Because it’s good for you and the community you serve. Everyday our volunteers positively impact the lives of children through tutoring and mentoring; impact the lives of elderly and disabled adults by providing companionship, impact nonprofit organizations by building capacity and impact veterans by providing peer support and countless other services to residents of Broward County. But don’t take just our word for it…
Health Benefits of Volunteering
According to the report “Health Benefits of Volunteering: A Review of Recent Research” by the Corporation for National and Community Services over the past two decades, a growing body of research indicates that volunteering provides not just social benefits, but individual health benefits as well. This research has established a strong relationship between volunteering and health: those who volunteer have lower mortality rates, greater functional ability, and lower rates of depression later in life than those who do not volunteer. Some key findings from this research, along with an analysis of the relationship between volunteering and incidence of mortality and heart disease at the state level are presented.
- Research has found that volunteering provides older adults, (those age 60 or older), with greater benefits than younger volunteers. These benefits include improved physical and mental health and greater life satisfaction.
- Researchers have found that there is a “volunteering threshold” for health benefits. That is to say, volunteers must be engaged in a certain amount of volunteering in order to derive health benefits from the volunteer activities.
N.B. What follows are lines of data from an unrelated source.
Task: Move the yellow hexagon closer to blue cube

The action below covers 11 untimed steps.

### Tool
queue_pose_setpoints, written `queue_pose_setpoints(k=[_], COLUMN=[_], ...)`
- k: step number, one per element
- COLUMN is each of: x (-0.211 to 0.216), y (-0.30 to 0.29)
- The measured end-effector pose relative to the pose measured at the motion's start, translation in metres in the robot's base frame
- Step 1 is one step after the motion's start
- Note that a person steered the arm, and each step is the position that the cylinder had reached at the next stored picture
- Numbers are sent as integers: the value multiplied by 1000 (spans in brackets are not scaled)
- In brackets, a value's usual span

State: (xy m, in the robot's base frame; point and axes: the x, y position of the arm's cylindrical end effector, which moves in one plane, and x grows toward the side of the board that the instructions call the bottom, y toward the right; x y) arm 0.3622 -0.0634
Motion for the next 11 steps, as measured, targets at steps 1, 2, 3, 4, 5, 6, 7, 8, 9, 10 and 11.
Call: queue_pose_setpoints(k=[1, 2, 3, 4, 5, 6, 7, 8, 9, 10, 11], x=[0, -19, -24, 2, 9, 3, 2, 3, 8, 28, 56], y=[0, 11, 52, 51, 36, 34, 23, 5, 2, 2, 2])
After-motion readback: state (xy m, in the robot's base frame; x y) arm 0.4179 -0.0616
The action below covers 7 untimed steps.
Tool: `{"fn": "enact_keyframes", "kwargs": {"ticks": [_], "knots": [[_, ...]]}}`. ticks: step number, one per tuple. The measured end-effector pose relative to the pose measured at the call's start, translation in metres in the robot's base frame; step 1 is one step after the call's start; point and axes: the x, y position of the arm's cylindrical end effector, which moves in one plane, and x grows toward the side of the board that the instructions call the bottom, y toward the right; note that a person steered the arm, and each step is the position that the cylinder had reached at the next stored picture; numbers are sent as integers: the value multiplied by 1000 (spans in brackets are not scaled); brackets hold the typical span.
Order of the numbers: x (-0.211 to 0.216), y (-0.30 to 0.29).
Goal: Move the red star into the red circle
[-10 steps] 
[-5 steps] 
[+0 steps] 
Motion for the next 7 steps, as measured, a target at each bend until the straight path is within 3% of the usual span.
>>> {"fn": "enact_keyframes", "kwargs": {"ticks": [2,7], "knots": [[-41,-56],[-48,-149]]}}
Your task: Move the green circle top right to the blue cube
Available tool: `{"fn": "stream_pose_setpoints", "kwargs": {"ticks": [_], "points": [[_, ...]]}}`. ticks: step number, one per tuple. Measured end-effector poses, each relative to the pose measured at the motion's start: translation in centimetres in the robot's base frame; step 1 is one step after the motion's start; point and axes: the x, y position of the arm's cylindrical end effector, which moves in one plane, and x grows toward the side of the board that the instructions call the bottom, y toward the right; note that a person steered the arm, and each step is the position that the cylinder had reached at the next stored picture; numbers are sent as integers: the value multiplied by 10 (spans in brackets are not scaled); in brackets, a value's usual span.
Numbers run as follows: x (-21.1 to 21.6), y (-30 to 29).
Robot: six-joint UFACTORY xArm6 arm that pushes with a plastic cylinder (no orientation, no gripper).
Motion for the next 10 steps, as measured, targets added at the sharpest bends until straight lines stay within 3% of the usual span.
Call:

Once that threshold is met, no additional health benefits are acquired by doing volunteering more. The definition of considerable volunteering has been variously defined by these studies as 1) volunteering with two or more organizations; 2) 100 hours or more of volunteer activities per year; and 3) at least 40 hours of volunteering per year.
- Evidence indicates that volunteering has a positive effect on social psychological factors, such as a personal sense of purpose and accomplishment, and enhances a person’s social networks to buffer stress and reduce disease risk.
- Volunteering and physical well-being are part of a positive reinforcing cycle.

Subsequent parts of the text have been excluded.